Giomi a également mis l’accent sur son rôle de professeur et pédagogue, accompagnant de jeunes compositeurs et compositrices. Sous sa direction, Tempo Reale est devenu un lieu de création unique, où se croisent diverses formes artistiques et disciplines, favorisant une approche collective de la recherche musicale. Aujourd’hui, le centre poursuit son exploration de nouveaux horizons créatifs, tout en préservant l’héritage de Berio.
EN:
After working with Luciano Berio, Francesco Giomi played a decisive role in the development of Tempo Reale, the center for musical research and creation founded by Berio. Under his direction, from 2008 onwards, various fields such as live electronics, sound studies, electroacoustic improvisation and interactivity have become central to the center’s activities.
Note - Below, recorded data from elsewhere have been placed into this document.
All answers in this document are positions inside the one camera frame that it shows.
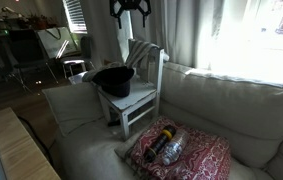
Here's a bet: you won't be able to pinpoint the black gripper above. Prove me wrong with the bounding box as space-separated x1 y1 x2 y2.
109 0 152 30

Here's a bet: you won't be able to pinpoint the blue striped white towel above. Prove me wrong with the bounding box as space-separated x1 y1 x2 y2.
105 39 170 73

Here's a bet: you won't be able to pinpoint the black felt hat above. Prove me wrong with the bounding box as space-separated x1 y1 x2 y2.
91 65 136 98

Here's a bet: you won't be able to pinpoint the dark backed white seat chair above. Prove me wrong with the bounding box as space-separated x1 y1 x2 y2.
58 34 95 79

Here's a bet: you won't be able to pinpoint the white wooden chair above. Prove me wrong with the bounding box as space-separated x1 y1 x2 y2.
95 40 166 141

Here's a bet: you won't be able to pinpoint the black folding chair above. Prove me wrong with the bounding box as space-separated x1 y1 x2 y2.
5 29 59 95

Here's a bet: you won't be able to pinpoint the grey curtain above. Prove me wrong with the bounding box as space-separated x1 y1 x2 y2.
80 0 225 73

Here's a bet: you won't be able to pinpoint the white window blinds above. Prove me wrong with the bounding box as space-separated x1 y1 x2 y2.
62 0 88 34

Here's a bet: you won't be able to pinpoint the grey white patterned pillow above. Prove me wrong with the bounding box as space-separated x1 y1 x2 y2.
68 69 99 85

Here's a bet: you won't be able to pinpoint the white tote bag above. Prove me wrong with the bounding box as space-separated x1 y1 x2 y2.
35 26 79 60

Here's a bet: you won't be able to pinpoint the potted plant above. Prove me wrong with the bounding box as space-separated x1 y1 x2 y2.
27 13 59 31

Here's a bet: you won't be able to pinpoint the cream white throw cushion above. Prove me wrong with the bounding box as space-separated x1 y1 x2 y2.
41 81 105 138

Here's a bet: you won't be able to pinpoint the black yellow flashlight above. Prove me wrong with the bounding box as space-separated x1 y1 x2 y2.
143 124 178 164

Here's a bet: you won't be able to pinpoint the grey fringed cloth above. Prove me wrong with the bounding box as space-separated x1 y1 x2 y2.
114 131 149 178

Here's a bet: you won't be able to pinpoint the bright window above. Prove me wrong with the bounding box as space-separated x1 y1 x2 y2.
214 0 283 51

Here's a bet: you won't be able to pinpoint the cream white sofa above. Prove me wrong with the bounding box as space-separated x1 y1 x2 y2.
49 61 283 180

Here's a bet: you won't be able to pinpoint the clear plastic water bottle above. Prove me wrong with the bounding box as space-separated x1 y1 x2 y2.
161 129 190 167

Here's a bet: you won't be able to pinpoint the red white patterned pillow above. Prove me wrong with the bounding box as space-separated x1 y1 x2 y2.
129 115 233 180

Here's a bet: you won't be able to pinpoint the light wooden table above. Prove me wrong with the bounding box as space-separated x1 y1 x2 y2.
0 107 62 180

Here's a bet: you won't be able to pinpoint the black cable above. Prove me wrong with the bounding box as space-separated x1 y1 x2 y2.
15 114 54 164
In particular, he has set up events such as the Tempo Reale Festival, which have helped to spread electronic music and musical research in Florence, while strengthening international collaborations, including in Quebec.
Giomi has also emphasized his role as teacher and pedagogue, accompanying young composers. Under his leadership, Tempo Reale has become a unique creative space, where diverse artistic forms and disciplines intersect, fostering a collective approach to musical research. Today, the center continues to explore new creative horizons, while preserving Berio’s legacy.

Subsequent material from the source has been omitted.